Only after all ordinary functions (found through name lookup) and matching function template signatures have been added to the overload set is overload resolution run, at which point all of these function signatures are evaluated for a "best match", during which time implicit conversions will be considered.
For the operator+(foo<T>, foo<T>) case with foo<int> + 5, template argument deduction can find no substitution for T that will make the expression foo<T> exactly match int, so that overload of operator+ gets tossed out as a candidate and the implicit conversion is never even seen.
The opinion here seems to be that this is generally a good thing, as it makes templates much more predictable, leaving the realm of strange implicit behaviors to overload resolution.
The standard has plenty to say about this at:
14.8.2.1 Deducing template arguments from a function call
"Template argument deduction is done by comparing each function template parameter type (call it P) with
the type of the corresponding argument of the call (call it A) as described below. ...
... In general, the deduction process attempts to find template argument values that will make the deduced A
identical to A (after the type A is transformed as described above)"

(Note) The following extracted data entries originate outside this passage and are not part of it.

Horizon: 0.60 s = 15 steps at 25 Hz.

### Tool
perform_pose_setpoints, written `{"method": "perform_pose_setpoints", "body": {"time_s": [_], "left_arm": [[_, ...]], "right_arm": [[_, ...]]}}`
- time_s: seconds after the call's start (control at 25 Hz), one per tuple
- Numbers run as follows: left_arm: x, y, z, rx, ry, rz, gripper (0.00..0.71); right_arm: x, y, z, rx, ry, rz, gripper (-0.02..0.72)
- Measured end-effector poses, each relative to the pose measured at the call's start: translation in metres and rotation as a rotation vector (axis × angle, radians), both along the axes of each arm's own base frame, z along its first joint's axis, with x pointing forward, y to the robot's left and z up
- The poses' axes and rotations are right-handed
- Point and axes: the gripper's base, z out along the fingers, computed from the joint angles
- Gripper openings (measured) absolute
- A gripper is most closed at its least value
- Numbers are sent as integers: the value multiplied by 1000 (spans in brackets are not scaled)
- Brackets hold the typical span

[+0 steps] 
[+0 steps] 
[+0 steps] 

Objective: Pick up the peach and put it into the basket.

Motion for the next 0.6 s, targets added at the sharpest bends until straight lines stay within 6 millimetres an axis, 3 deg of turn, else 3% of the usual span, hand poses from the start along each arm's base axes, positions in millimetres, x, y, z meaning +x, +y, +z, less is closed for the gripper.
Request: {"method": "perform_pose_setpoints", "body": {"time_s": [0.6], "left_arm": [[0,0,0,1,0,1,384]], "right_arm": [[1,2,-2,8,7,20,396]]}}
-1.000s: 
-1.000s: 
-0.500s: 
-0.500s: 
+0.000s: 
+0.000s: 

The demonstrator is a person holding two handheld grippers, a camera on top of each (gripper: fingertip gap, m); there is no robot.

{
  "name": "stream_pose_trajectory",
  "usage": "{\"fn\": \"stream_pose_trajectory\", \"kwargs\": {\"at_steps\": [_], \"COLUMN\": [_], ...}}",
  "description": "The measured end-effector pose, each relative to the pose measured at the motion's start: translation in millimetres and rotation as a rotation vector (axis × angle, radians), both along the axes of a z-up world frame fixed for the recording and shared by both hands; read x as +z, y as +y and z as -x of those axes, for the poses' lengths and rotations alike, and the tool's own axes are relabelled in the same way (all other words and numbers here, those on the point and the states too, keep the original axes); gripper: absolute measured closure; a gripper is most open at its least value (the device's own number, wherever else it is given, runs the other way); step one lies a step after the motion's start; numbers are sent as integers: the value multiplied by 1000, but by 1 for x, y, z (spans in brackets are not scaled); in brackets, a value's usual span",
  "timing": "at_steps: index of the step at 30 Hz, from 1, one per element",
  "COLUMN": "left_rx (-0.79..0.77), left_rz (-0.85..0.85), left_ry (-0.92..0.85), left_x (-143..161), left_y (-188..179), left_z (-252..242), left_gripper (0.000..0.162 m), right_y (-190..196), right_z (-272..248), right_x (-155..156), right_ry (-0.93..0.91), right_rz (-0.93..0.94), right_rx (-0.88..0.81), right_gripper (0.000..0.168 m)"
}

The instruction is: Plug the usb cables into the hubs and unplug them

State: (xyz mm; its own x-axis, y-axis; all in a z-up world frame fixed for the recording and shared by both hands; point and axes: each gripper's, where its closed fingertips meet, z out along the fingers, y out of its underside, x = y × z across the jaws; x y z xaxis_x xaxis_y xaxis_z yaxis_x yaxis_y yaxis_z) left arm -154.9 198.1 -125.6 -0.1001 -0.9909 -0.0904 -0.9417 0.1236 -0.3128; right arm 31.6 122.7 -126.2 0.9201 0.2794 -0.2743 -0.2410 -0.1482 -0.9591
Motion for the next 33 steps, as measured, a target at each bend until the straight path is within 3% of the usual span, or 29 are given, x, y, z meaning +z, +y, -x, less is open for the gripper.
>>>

It goes on to list a few special cases where this rule has exceptions involving cv-qualifiers (so T& will be compatible with const T&), and matching of derived classes (it can in some cases match Derived& to Base&) but basically, exact matching is the rule.
All possible foo<T> are equally valid conversions from int since the constructor takes int, not the template type. The compiler isn't able to use the other parameter in the operator to guess which one you might mean, so you get the error. If you explicitly tell it which instantiation you want I believe it would work.